The real problem is finding the money to dredge these and other shoaled-up locations. The Army Corps of Engineers has the responsibility for keeping these channels open, but the state has dredged out smaller jobs in the past. When the state pays for dredging, the Corps is supposed to repay the cost of the project, but since they are suffering the same loss of revenue as all government entities, the money is simply not there.

The state can float a bond bill to pay for the dredging, and this is a possibility. Once again, with revenues down and money tight, it may be difficult to convince the Legislature to go further in debt to fund a dredging project that only affects a small portion of the population.

There has been some talk of using General Fishing License Funds for dredging projects. This was brought up at the last General Fishing License Funding Advisory Council meeting, and the council was informed that dredging was not an approved project for license funds.
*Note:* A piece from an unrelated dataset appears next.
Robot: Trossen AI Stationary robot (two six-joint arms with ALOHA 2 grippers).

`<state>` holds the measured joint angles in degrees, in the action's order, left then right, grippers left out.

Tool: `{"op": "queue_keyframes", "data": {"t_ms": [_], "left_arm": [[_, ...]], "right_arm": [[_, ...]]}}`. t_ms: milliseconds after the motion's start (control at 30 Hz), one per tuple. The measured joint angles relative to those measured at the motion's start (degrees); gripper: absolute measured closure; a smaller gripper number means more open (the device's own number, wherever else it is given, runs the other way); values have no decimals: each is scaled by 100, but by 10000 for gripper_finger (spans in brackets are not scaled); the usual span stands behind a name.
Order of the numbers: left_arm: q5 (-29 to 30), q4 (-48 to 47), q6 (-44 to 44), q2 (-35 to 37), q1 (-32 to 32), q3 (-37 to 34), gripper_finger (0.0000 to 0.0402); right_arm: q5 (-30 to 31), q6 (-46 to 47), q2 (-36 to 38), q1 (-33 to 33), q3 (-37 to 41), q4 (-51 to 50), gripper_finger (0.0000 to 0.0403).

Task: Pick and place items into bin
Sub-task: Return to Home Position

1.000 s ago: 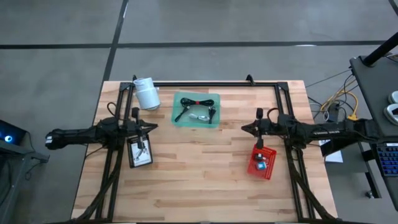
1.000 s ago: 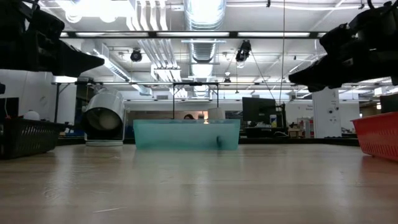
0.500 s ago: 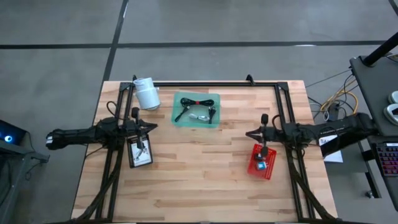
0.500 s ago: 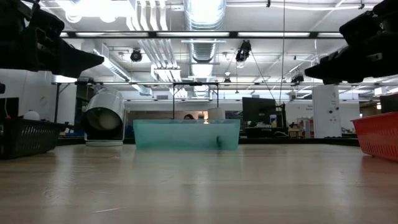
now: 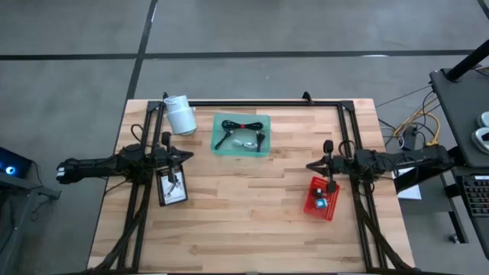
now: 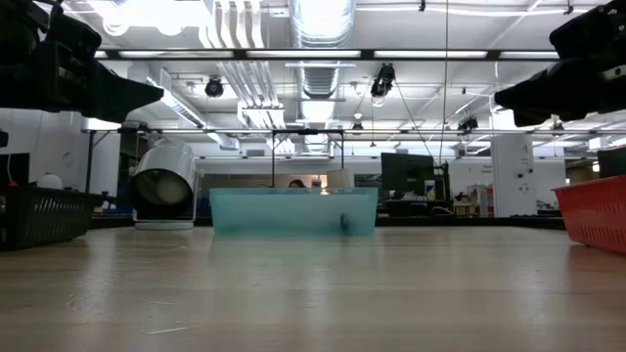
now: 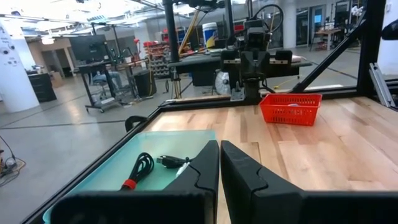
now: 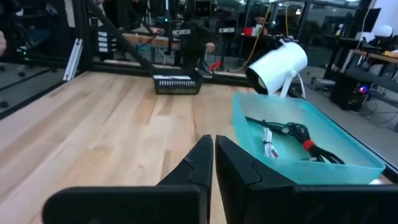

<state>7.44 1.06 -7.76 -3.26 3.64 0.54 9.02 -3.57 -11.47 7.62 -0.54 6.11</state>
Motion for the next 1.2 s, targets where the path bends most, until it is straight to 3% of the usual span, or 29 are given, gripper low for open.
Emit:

Use of license money for projects not approved by the Fish and Wildlife Service not only costs us the three-to-one matching money, it could result in a loss of all federal money coming back to the state.

I doubt if either project will be done anytime soon. Once the Legislature either passes or rejects funding for the dredging projects, we will have a better idea how long the shoals will be a problem.

Flea markets
We have two fishing flea markets coming up very soon. Bill’s Tackle Shop on Route 1 will have its flea market tomorrow. I suggest an early start, as parking is a serious problem. If you plan to sell some of your fishing things, get there well before first light as all spaces are on a first-come, first-served basis. Reps from various tackle companies will be there to demonstrate their products.

Rick’s Bait and Tackle on Long Neck Road will have its flea market next Saturday, April 21. It too is first-come, first-served and organizers recommend arriving to set up your table between 5 and 6 a.m. The store and the flea market will open at 6 a.m.

Flea markets are great place to get rid of stuff you no longer use and buy more stuff to fill the void in your tackle locker. It is a strong man who can sell his old things without spending more than he made on new things he didn’t even know he needed.